_Task directions_
For each line of the listing below that contains the string "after", copy the line.
============
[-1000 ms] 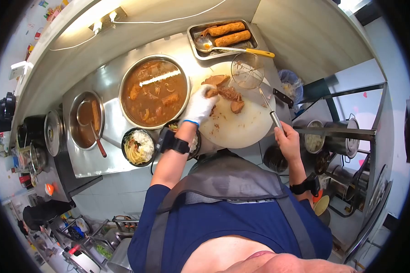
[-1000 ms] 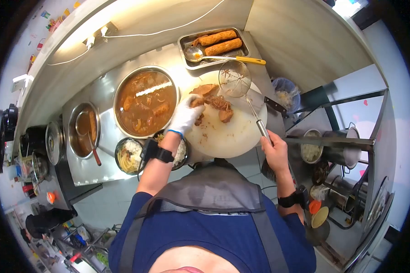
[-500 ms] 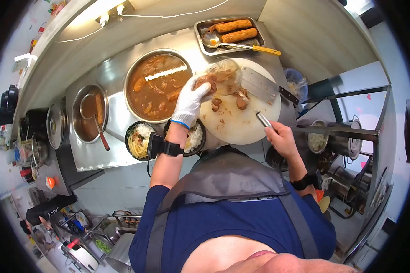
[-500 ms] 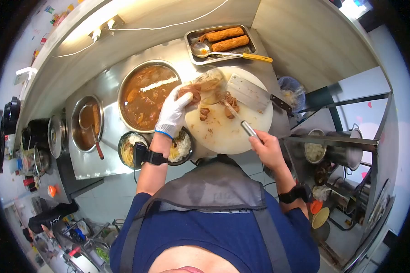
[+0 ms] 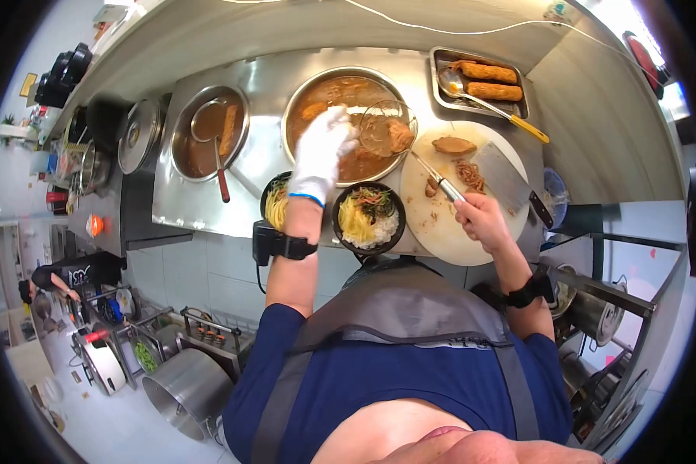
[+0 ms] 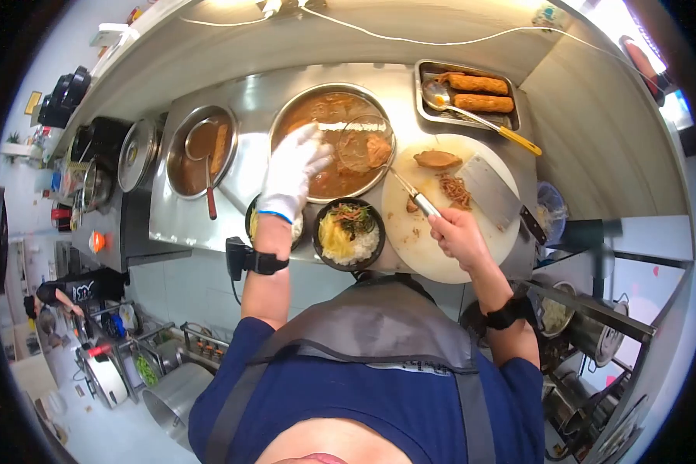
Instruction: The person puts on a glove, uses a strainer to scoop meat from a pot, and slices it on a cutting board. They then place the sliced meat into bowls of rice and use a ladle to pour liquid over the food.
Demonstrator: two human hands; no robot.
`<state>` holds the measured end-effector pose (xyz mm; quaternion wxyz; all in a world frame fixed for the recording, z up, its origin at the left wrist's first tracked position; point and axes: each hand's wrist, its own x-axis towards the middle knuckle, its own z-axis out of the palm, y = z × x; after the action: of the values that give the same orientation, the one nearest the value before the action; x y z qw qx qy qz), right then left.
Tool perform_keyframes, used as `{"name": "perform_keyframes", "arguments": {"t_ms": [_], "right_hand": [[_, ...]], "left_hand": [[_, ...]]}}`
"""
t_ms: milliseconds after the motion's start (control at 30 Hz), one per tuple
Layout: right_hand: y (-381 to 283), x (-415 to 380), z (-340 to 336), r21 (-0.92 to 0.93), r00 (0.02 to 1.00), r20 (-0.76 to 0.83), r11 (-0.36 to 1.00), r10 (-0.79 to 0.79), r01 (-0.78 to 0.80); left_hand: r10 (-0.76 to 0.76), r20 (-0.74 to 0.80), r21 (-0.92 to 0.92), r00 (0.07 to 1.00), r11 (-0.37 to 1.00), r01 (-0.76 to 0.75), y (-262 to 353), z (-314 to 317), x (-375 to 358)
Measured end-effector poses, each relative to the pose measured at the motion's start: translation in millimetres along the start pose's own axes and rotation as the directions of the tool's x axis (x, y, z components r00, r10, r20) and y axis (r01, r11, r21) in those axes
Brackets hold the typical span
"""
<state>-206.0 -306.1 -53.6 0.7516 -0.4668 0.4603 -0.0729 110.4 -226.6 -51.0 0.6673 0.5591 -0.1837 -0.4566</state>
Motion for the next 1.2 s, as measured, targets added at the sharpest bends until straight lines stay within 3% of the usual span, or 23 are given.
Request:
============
_Output of the task_
`<state>` holds the measured end-effector pose (xyz mm; quaternion wxyz; all in a world frame fixed for the recording, z up, its origin at the left wrist's first tracked position; point and axes: each hand's wrist, its own x-axis towards the middle knuckle, its own z-axis out of the palm, y = z × x; after the action: of the values that give the same orientation, the one nearest the value before the action; x y z qw qx qy qz), right then left.
t_ms: milliseconds after the motion's start (control at 30 Hz), one per tuple

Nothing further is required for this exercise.